Assignment> What you return should be the entries, unchanged, without their pictures.

Provided material>
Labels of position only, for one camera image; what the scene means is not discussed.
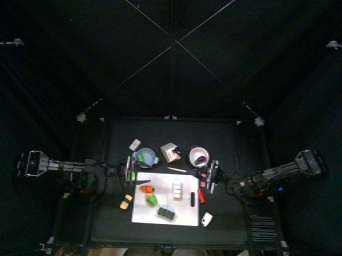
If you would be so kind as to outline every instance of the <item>black fabric wall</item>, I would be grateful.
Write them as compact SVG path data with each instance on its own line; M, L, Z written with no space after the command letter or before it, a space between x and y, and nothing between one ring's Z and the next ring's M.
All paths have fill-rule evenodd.
M50 176L14 178L22 152L42 150L66 159L75 115L30 58L17 47L0 48L0 254L39 248L53 230L59 188Z
M0 46L0 254L49 239L58 205L51 177L13 179L19 154L67 159L75 116L95 100L107 95L97 114L252 118L233 90L266 117L273 165L309 146L328 160L329 175L290 179L282 216L298 248L338 255L342 51L325 44L341 38L341 1L232 1L181 40L225 86L137 8L181 39L230 1L99 2L0 3L0 41L26 43Z
M332 51L273 113L266 128L273 164L290 162L312 147L330 171L293 177L281 197L289 241L308 255L342 253L342 52Z

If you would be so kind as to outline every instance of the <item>toy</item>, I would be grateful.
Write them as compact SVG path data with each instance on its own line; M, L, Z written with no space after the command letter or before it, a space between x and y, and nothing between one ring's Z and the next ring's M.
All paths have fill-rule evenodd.
M174 218L175 218L175 213L174 213L173 211L167 210L167 209L163 208L163 207L159 207L159 209L158 209L158 215L166 217L166 218L170 219L170 220L174 220Z
M177 180L173 184L173 197L175 199L182 198L182 183Z
M147 193L146 194L146 201L153 205L155 206L158 204L158 200L157 200L157 197L153 193Z
M208 198L206 198L206 195L205 195L202 189L198 190L198 199L200 199L201 204L205 204L208 202Z
M213 215L206 212L204 219L202 219L202 224L205 227L210 224L212 220L213 220Z
M130 203L131 203L131 201L133 201L133 196L131 195L126 195L125 196L125 199L123 199L123 201L122 201L122 204L121 204L121 208L123 209L123 210L127 210L127 208L129 208L129 206L130 206Z
M149 185L141 186L141 189L145 193L153 193L155 191L155 188Z

Response to the exercise>
Labels of position only, for one camera image; what the scene means is not discussed.
If you would be so kind as to outline every instance of the <item>black fabric wall</item>, I would be grateful.
Write them as compact SVG path data with each instance on its own line; M, L, Z written with no space after the command letter or before it, a space between x and y, and nothing between one ring's Z and the next ring's M.
All paths have fill-rule evenodd.
M50 176L14 178L22 152L42 150L66 159L75 115L30 58L17 47L0 48L0 254L39 248L53 230L59 188Z
M0 46L0 254L49 239L58 205L51 177L13 179L19 154L67 159L75 116L95 100L107 95L97 114L252 118L233 90L266 117L273 165L309 146L328 160L329 175L290 179L282 216L298 248L338 255L342 51L325 44L341 38L341 1L232 1L181 40L225 86L137 8L181 39L230 1L99 2L0 3L0 41L26 43Z
M332 51L273 113L266 128L273 164L290 162L312 147L330 171L293 177L281 197L289 241L308 255L342 253L342 52Z

If you would be so kind as to outline every instance of the <item>toy</item>, I would be grateful.
Write them as compact SVG path data with each instance on its own line; M, L, Z written with no space after the command letter or before it, a space between x and y, and nothing between one ring's Z and the next ring's M.
All paths have fill-rule evenodd.
M174 218L175 218L175 213L174 213L173 211L167 210L167 209L163 208L163 207L159 207L159 209L158 209L158 215L166 217L166 218L170 219L170 220L174 220Z
M177 180L173 184L173 197L175 199L182 198L182 183Z
M147 193L146 194L146 201L153 205L155 206L158 204L158 200L157 200L157 197L153 193Z
M208 198L206 198L206 195L205 195L202 189L198 190L198 199L200 199L201 204L205 204L208 202Z
M213 215L206 212L204 219L202 219L202 224L205 227L210 224L212 220L213 220Z
M130 203L131 203L131 201L133 201L133 196L131 195L126 195L125 196L125 199L123 199L123 201L122 201L122 204L121 204L121 208L123 209L123 210L127 210L127 208L129 208L129 206L130 206Z
M149 185L141 186L141 189L145 193L153 193L155 191L155 188Z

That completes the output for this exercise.